Bulduğunu sıkıyordu hiç tereddüt etmeden. Sanki günün hatta hayatın tüm acısını çıkarıyordu onlardan. Kadının biriydi işte. Kim bilir nereden geliyordu,neresiydi gittiği? Kendi farkında mıydı sanki ne yaptığını? O an sadece siyah noktalar vardı onun için. başka her şey anlamını kaybetmişti çünkü. Belki aynaya,onu amacına uygun kullanmak için bakmıştı ama takılıvermişti gözleri bu hain,küçük siyah şeylere. Ve kopmuştu tüm bağlar hayatla. Nokta sadece nokta değildi artık onun için. güzelliğini gölgelediğini düşündüğü bir düşmandı. Tüm günün belki de hayatının bir bölümünü mahvetmişti o soğuk siyah nokta. Sanki onu sıkmasa,kurtulmasa hemen ondan,kocaman kara bir delik olacaktı yüzünde. Kırmızı ışığın süresi umurunda bile değildi. Yeter ya da yetmez savaş başlamıştı işte. Sadece kurtulmak istiyordu onlardan. Birini sıkıyor diğerini fark ediyordu tam bitti derken. Pes etmeden devam ediyordu savaşa. Belki başka derdi olmayanlardan,belki de en ufak sorunları büyütenlerden,belki de yenilmeyenlerdendi kadın. Uğraşıyordu işte.

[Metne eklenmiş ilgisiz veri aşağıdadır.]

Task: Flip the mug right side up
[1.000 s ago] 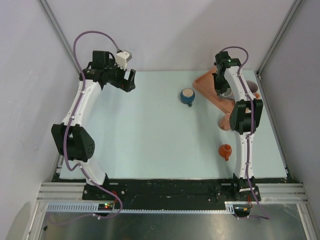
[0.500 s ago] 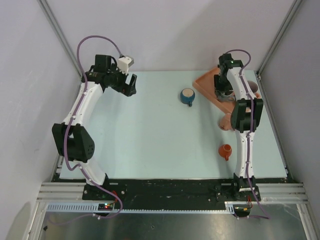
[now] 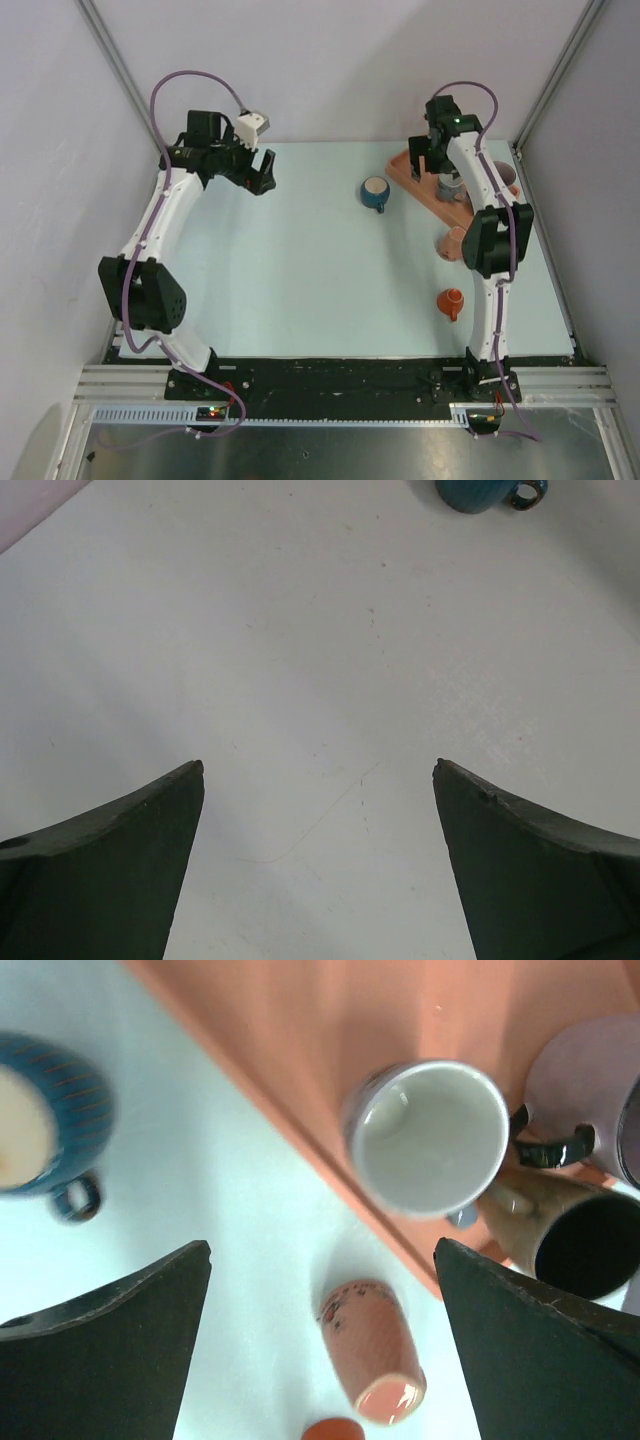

Arkadaki arabalardan yükselen korna sesleri kırmızı ışığın görevinin bittiğini, ‘kadın milleti abi ne işi var direksiyon başında?’ bağrışları ise anlayışlı(!) karşı cinsin varlığına işaret ediyordu. O ise zaferinin ilan ediyordu o an. Mutlu ve gururluydu. Bir zafer daha kazanmıştı belki de hayatta. Belki aldığı bir tarifi başarıyla uyguladığından beri böyle bir başarısı olmamıştı. Gaza basarken şu siyah nokta bantlarından almaktı hedefi. En kısa zamanda. Ama eve varmadan unutacaktı nasılsa almayı.
O kurtulmuştu siyah noktalarından. Önlem almazsa yine geleceklerini de biliyordu ve buna göre yaşamaya karar vermişti artık.
Peki ya diğerlerinin hayatlarındaki siyah noktalar? Onlar içinde bir kırmızı ışık molası ya da özel bir siyah nokta bandı var mıdır? En kötüsü de kolayca fark edilememesi iyice büyümeden. Büyüyüp çoğalması ve ruhumuz bile duymadan tüm hayatımızı sarması. Sonunda bir kara delik olup bizi de içine alması ve belki de yok etmesi.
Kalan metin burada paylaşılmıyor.